CHARLOTTESVILLE, Va. (WVIR) – A new report from Virginia Works suggests the biggest impact artificial intelligence will have on the workforce may not be widespread job loss, but how work itself is done.
The report, Artificial Intelligence and Its Implications for Virginia’s Workforce, ranks Virginia fifth in the nation for workplace AI adoption and examines how AI is expected to reshape occupations across the Commonwealth. According to the report, AI is most likely to change tasks in professions such as software development, finance, law and writing, where technology can assist with information-based work.
Gaurav Chiplunkar, an assistant professor of economics at the UVA Darden School of Business, said it’s important to think about AI’s impact at the task level rather than assuming entire jobs will disappear.
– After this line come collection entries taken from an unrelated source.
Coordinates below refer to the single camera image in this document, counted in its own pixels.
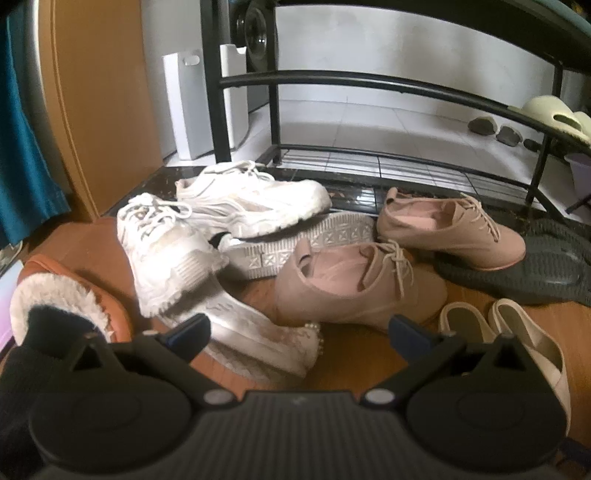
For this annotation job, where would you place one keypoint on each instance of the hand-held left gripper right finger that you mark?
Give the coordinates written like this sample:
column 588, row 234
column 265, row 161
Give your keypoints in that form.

“We need to look at the task… a job is a combination of different tasks,” Chiplunkar said “AI is enabling certain tasks… and then when you aggregate it up, you can look at a job-level exposure.”
Rather than predicting which jobs will be eliminated, the Virginia Works report focuses on AI exposure—a measure of how much of a person’s work could be assisted or automated by artificial intelligence. The report notes that exposure is not synonymous with job loss and says many workers could instead see increased productivity or spend more time on work requiring human judgment and creativity.
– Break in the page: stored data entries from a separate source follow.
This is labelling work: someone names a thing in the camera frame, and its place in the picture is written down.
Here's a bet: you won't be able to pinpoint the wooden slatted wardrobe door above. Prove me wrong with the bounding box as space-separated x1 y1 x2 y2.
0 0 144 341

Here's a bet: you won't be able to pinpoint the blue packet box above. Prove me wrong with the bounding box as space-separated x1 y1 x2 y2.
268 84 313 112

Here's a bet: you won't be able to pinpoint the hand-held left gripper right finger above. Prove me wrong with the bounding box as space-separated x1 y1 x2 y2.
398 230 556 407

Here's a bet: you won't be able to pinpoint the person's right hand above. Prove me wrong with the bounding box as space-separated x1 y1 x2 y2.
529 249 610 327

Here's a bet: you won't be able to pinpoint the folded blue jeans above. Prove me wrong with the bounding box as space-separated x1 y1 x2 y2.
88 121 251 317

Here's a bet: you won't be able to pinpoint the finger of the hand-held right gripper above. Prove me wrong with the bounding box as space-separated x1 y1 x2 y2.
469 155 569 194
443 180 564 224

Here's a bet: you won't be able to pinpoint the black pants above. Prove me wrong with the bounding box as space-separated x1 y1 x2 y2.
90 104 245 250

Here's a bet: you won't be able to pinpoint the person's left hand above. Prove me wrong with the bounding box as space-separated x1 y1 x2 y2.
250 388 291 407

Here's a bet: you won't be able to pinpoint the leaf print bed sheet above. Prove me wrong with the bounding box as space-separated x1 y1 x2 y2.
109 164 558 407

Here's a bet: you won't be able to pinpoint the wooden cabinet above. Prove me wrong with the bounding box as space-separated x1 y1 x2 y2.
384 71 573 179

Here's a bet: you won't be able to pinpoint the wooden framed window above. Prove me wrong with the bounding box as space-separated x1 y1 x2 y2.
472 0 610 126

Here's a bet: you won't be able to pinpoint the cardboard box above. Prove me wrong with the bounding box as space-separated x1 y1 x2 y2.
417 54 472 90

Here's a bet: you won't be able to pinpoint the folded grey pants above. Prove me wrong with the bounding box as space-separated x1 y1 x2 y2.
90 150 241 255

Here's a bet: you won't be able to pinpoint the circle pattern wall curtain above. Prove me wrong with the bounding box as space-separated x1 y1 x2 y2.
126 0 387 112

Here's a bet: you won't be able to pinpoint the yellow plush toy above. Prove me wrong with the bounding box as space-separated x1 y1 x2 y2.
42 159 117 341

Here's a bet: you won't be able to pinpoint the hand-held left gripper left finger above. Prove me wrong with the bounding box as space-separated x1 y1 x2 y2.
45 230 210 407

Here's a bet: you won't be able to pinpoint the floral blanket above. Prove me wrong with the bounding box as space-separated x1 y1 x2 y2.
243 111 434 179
Chiplunkar said preparing the next generation of workers will be critical as AI continues to evolve.
“How are we preparing our 21-year-olds to enter the labor market?” Chiplunkar said. “AI is probably going to give us five years to respond to it… the runway for policymaking is becoming shorter and shorter.”
The report compares the current AI transition to previous technological revolutions, such as the rise of personal computers and the internet. Researchers say those advances displaced some work but also created entirely new careers, and they believe AI could follow a similar path.
Virginia Works encourages people to strengthen both AI literacy and durable human skills, including communication, critical thinking, adaptability and ethical judgment, saying those abilities will become increasingly valuable as AI becomes more common in the workplace. The agency also offers free online AI training resources and Google-backed certificate programs.